Experimental: Measurements were carried out on two 300 mm through-silicon via (TSV) wafers, one fresh wafer pre-temporary bonding (TB), and one after debonding (DB) and cleaning; a silicon wafer coated in a thin film of adhesive was also analyzed as a reference. All PiFM measurements were carried out using a Vista 300 microscope coupled with an optical parametric oscillator with a difference frequency generator as the laser source.

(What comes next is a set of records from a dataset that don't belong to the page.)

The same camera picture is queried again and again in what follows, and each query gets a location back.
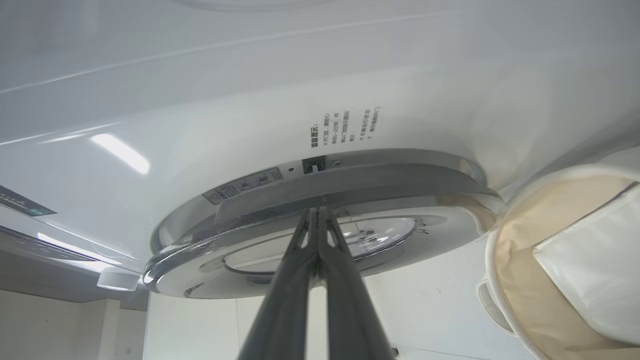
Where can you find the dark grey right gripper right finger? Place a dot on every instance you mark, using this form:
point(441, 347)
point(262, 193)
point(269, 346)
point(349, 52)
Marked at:
point(350, 315)

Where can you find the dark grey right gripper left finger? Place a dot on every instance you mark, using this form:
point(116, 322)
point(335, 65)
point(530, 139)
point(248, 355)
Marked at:
point(285, 310)

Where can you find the round dark glass washer door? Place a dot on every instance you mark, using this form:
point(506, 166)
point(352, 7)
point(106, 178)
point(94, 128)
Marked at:
point(210, 270)

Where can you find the cream fabric laundry basket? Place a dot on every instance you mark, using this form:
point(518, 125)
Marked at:
point(515, 280)

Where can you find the white front-load washing machine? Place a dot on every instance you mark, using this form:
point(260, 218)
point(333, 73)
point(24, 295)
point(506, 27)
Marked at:
point(250, 75)

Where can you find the white cloth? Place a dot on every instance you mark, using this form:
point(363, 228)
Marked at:
point(590, 265)

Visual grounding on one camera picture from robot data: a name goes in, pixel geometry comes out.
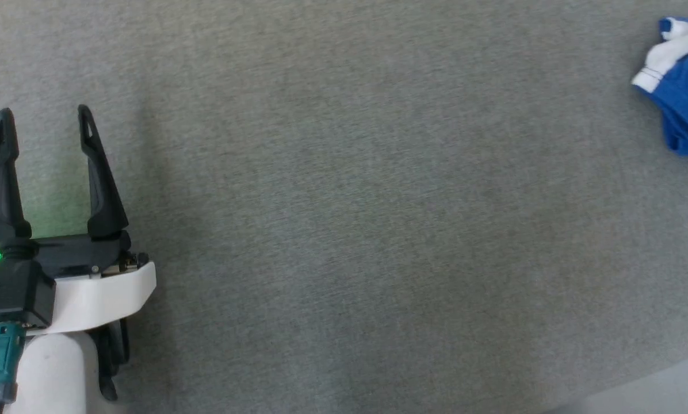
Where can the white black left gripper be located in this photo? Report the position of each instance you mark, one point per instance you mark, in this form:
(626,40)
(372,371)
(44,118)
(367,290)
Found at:
(99,293)

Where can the blue and white garment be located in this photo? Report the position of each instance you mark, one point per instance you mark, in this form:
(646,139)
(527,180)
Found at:
(686,98)

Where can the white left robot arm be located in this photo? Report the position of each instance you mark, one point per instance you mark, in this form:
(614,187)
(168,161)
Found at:
(50,376)

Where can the grey fabric sofa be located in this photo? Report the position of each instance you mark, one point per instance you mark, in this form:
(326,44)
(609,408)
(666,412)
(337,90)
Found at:
(350,201)

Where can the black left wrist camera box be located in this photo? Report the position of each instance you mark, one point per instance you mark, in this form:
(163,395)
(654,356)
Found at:
(10,293)

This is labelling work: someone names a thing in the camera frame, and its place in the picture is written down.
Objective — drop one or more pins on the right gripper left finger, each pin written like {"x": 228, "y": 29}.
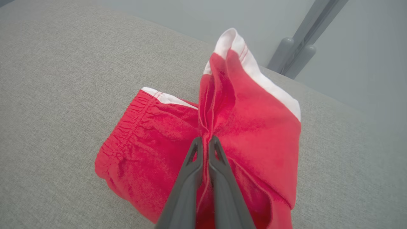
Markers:
{"x": 181, "y": 206}

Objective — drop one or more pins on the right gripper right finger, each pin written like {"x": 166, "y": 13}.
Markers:
{"x": 229, "y": 206}

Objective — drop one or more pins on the red shorts with white trim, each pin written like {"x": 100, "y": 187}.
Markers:
{"x": 152, "y": 152}

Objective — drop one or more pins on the grey metal partition post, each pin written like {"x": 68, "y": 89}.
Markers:
{"x": 302, "y": 62}
{"x": 281, "y": 54}

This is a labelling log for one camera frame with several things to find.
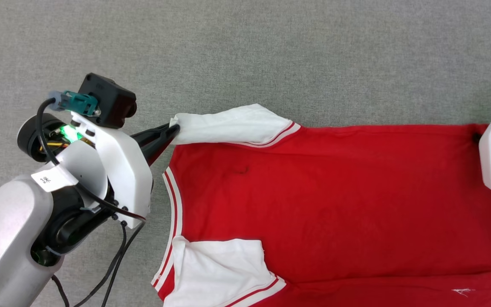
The grey fabric sofa seat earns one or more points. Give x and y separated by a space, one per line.
271 51

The red and white jersey garment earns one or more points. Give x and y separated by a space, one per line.
335 204

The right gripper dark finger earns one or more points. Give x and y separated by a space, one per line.
476 137

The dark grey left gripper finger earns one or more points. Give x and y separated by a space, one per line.
160 130
160 145

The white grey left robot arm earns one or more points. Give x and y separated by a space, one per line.
7 238

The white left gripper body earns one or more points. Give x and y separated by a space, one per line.
126 175

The teal left camera connector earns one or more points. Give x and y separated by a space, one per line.
79 102

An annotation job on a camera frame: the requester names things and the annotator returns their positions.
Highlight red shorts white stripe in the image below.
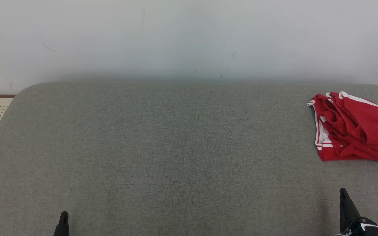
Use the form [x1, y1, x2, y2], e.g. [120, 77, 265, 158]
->
[320, 91, 378, 155]

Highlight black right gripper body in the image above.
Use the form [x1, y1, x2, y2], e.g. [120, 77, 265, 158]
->
[336, 217, 378, 236]

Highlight red basketball jersey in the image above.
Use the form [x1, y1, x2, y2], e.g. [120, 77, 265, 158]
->
[307, 94, 378, 163]

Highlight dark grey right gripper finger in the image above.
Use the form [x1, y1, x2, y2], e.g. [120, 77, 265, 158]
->
[339, 188, 362, 233]

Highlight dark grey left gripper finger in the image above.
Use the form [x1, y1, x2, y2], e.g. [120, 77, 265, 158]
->
[53, 211, 70, 236]

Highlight grey fabric sofa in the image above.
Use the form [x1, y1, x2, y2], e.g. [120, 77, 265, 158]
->
[0, 81, 378, 236]

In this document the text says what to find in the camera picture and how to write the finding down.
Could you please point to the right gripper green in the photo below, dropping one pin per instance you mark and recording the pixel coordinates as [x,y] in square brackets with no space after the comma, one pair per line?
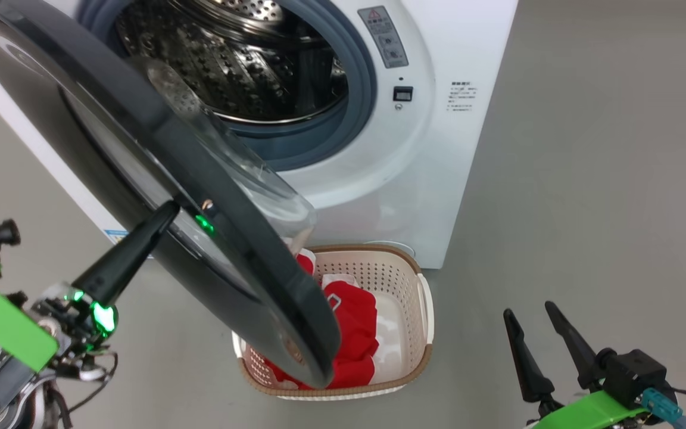
[587,414]

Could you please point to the black round glass washer door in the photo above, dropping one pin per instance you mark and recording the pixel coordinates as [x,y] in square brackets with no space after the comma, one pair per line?
[111,119]

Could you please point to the cream perforated basket brown rim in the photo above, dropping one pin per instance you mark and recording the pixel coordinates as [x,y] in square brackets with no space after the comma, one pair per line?
[414,351]

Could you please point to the white front-load washing machine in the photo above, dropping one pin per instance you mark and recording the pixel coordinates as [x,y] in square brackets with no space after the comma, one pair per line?
[468,179]

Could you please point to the black rectangular block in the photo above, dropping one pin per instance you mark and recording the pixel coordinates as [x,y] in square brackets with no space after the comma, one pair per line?
[403,94]

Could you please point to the blue energy label sticker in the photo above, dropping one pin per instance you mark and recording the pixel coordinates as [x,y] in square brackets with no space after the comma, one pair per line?
[115,236]

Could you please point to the round white drain cover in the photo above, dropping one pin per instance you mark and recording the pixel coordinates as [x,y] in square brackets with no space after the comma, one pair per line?
[393,245]

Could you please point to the grey warning label plate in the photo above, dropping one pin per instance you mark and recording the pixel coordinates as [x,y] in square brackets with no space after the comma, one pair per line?
[383,37]

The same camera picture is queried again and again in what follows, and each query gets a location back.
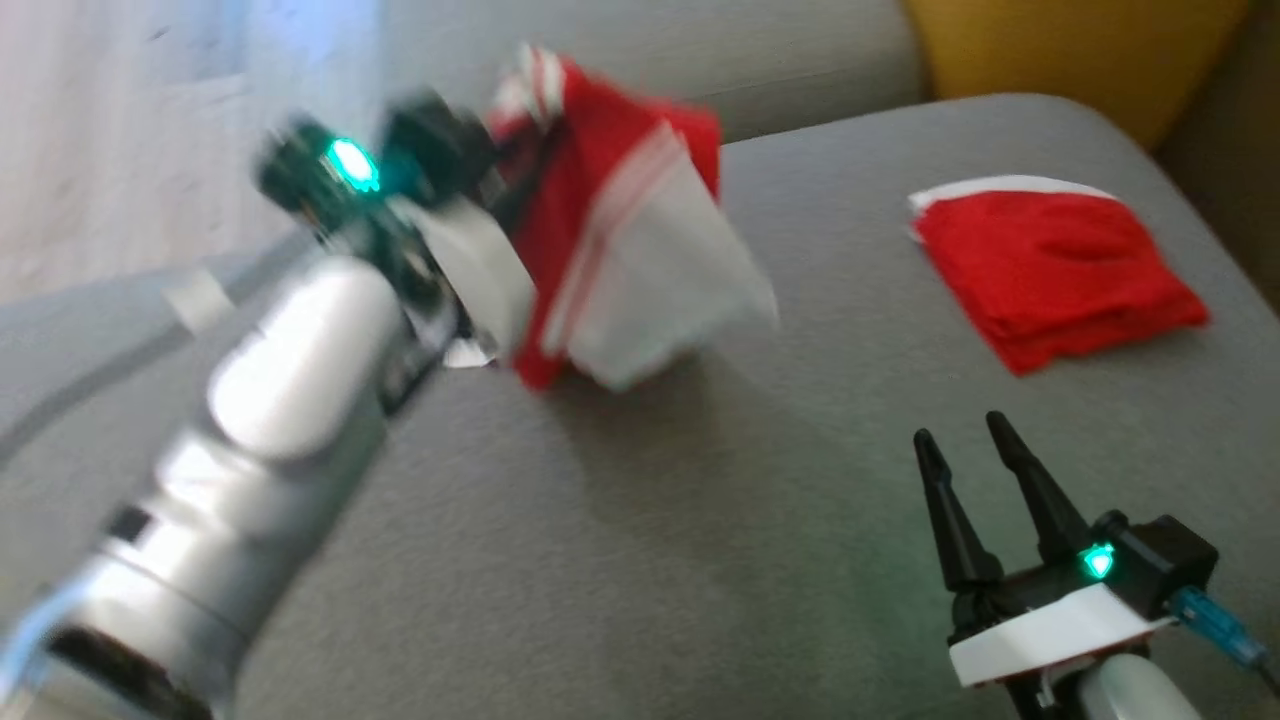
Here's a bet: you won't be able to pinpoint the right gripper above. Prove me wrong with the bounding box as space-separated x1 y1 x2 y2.
912 410 1176 720

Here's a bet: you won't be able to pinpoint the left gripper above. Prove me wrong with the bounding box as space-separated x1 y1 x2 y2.
255 120 538 401

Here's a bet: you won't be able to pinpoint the red shirt white sleeves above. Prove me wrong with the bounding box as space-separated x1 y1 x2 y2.
490 45 781 393

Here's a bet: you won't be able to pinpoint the red shorts white trim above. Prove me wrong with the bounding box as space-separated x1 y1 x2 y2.
907 175 1211 377

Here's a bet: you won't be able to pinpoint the grey fabric sofa cushion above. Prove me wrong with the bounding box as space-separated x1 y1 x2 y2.
0 93 1280 720
380 0 921 141

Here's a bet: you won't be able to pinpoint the grey-brown sofa backrest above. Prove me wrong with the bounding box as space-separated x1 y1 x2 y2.
1155 0 1280 313

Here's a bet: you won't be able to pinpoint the yellow sofa back cushion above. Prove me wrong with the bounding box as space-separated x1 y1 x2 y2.
905 0 1256 151

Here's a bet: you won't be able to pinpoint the left arm cable white label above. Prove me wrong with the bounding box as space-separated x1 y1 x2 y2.
0 225 311 451

Results: IR-PiFM spectra on the post-DB and cleaning sample show the same characteristic peaks found on the adhesive reference at 2915, 2850, 1460, 1375, and 700 cm-1 (Fig. 1). The first four peaks are also found in various C-H contaminants; therefore, 700 cm-1 is used as a unique peak for adhesive detection for these measurements. IR-PiFM imaging enables differentiation between adhesive residues, background hydrocarbons, and underlying Si substrate or Cu via; the adhesive matches the small bumps on the surface topography, and it is found across the Cu vias and Si substrate (Fig. 2). The adhesive is less than 10 nm thick, and, in most cases, these bumps are only ~3 nm thick. IR-PiFM also differentiates these from the slightly larger bumps on Cu, which are Cu2O growths and found on both TSV samples, but most notably the pre-TB spectrum (Fig. 1, red), and are indicated by the absorption peak around 620 cm-1.
Conclusion: The results highlight PiFM’s value as a diagnostic and failure-analysis tool for surface preparation and cleaning optimization in advanced packaging. By enabling nanoscale molecular identification and mapping of residual contamination, PiFM supports improved process control and more robust qualification of cleaning strategies for next-generation semiconductor manufacturing.
BIOGRAPHY
Padraic O’Reilly joined Molecular Vista Inc. (MVI) in 2017, initially as an Applications Engineer before moving into his current role as an Applications Scientist, where he works closely with customers to develop experiments utilizing the AFM techniques available with the MVI’s instruments, including Electrostatic Force Microscopy (EFM), Kelvin Probe Force Microscopy (KPFM) and, primarily, Photo-induced Force Microscopy (PiFM). During his time with Molecular Vista, Padraic has garnered vast knowledge in the visible and IR PiFM techniques through thousands of hours of hands-on experience with an extensive array of specimens, including contaminant and defect review for the semiconductor industry.